**EXERCISE**
Starting at the line that contains "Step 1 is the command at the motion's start", restate each line word for word through the final line of the data, keeping both ends.
(DATA PROVIDED Opens)
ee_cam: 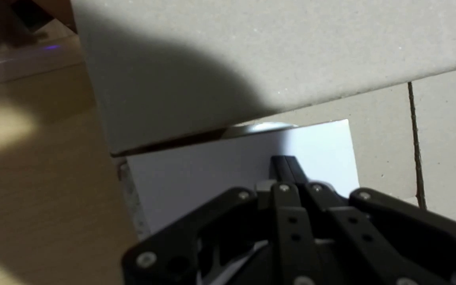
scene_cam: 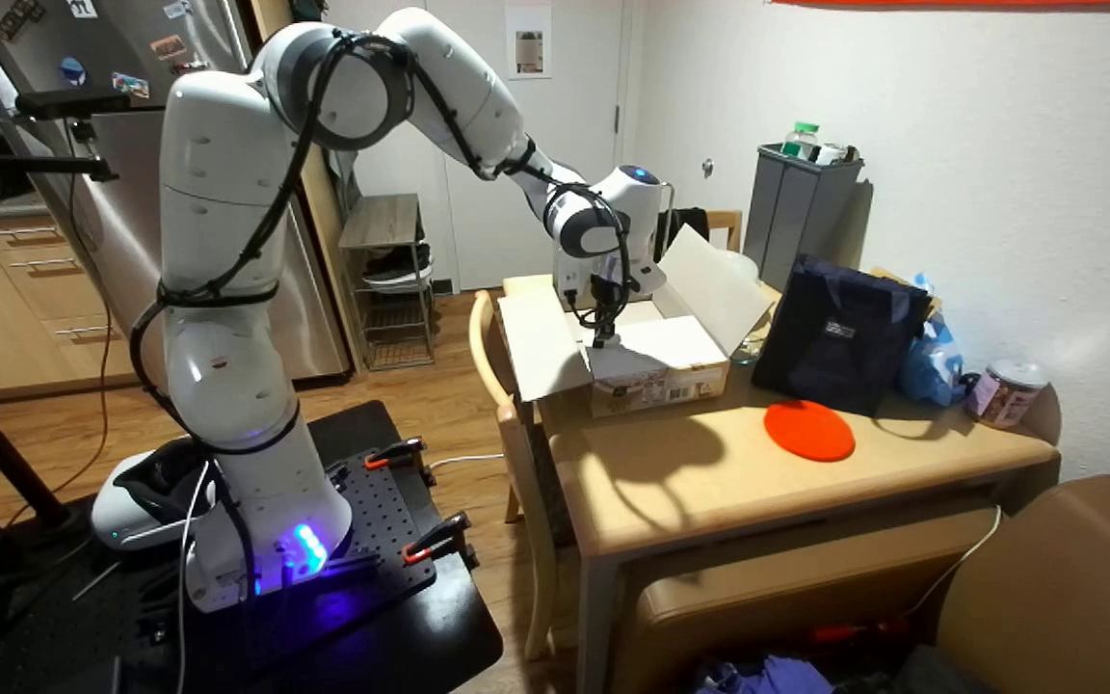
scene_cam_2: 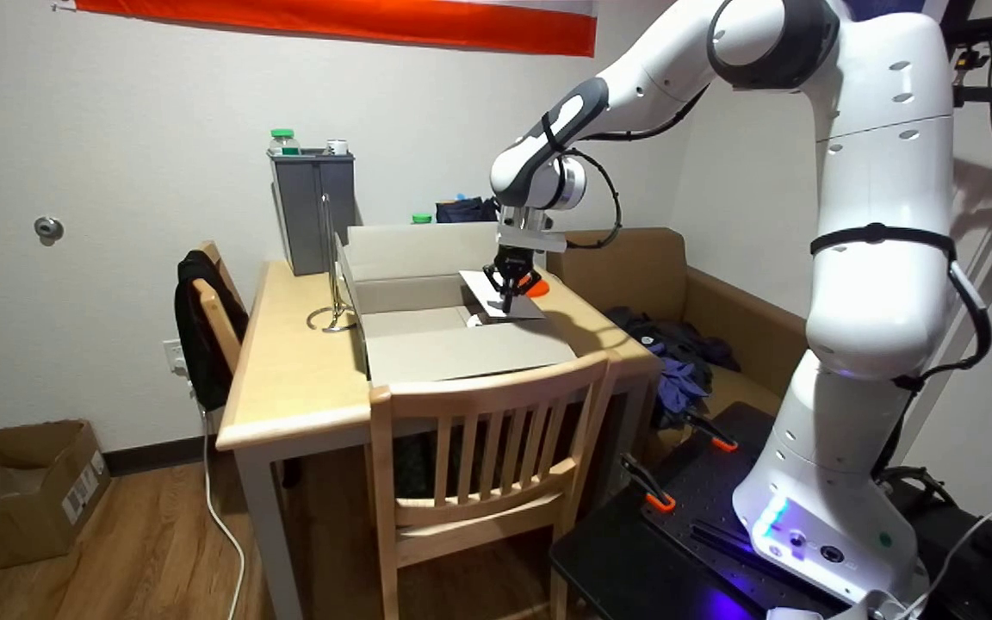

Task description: Close three flaps of the box

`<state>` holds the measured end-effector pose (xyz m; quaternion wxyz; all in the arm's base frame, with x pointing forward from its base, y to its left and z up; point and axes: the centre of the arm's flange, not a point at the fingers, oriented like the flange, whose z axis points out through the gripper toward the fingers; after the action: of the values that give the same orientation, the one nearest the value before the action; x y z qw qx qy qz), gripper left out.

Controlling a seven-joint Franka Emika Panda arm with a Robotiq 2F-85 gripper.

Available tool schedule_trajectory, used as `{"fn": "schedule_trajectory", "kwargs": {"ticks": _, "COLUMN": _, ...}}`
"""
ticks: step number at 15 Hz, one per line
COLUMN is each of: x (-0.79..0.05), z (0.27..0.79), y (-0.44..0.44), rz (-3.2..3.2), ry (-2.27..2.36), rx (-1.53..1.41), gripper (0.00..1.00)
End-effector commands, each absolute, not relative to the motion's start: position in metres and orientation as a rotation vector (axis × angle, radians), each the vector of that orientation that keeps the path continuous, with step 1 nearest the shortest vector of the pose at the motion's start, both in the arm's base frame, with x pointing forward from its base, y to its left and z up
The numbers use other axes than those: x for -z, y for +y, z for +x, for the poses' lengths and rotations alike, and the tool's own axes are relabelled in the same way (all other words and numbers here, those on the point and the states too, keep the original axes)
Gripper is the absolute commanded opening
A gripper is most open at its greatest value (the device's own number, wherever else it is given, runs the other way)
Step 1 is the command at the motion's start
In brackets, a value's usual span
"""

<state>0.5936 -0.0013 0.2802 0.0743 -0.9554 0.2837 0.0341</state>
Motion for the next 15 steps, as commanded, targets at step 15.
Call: {"fn": "schedule_trajectory", "kwargs": {"ticks": 15, "x": -0.226, "z": 0.623, "y": -0.018, "rz": -2.882, "ry": 0.878, "rx": -0.339, "gripper": 0.00}}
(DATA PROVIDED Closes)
**REPLY TO THE TASK**
Step 1 is the command at the motion's start
In brackets, a value's usual span
"""

<state>0.5936 -0.0013 0.2802 0.0743 -0.9554 0.2837 0.0341</state>
Motion for the next 15 steps, as commanded, targets at step 15.
Call: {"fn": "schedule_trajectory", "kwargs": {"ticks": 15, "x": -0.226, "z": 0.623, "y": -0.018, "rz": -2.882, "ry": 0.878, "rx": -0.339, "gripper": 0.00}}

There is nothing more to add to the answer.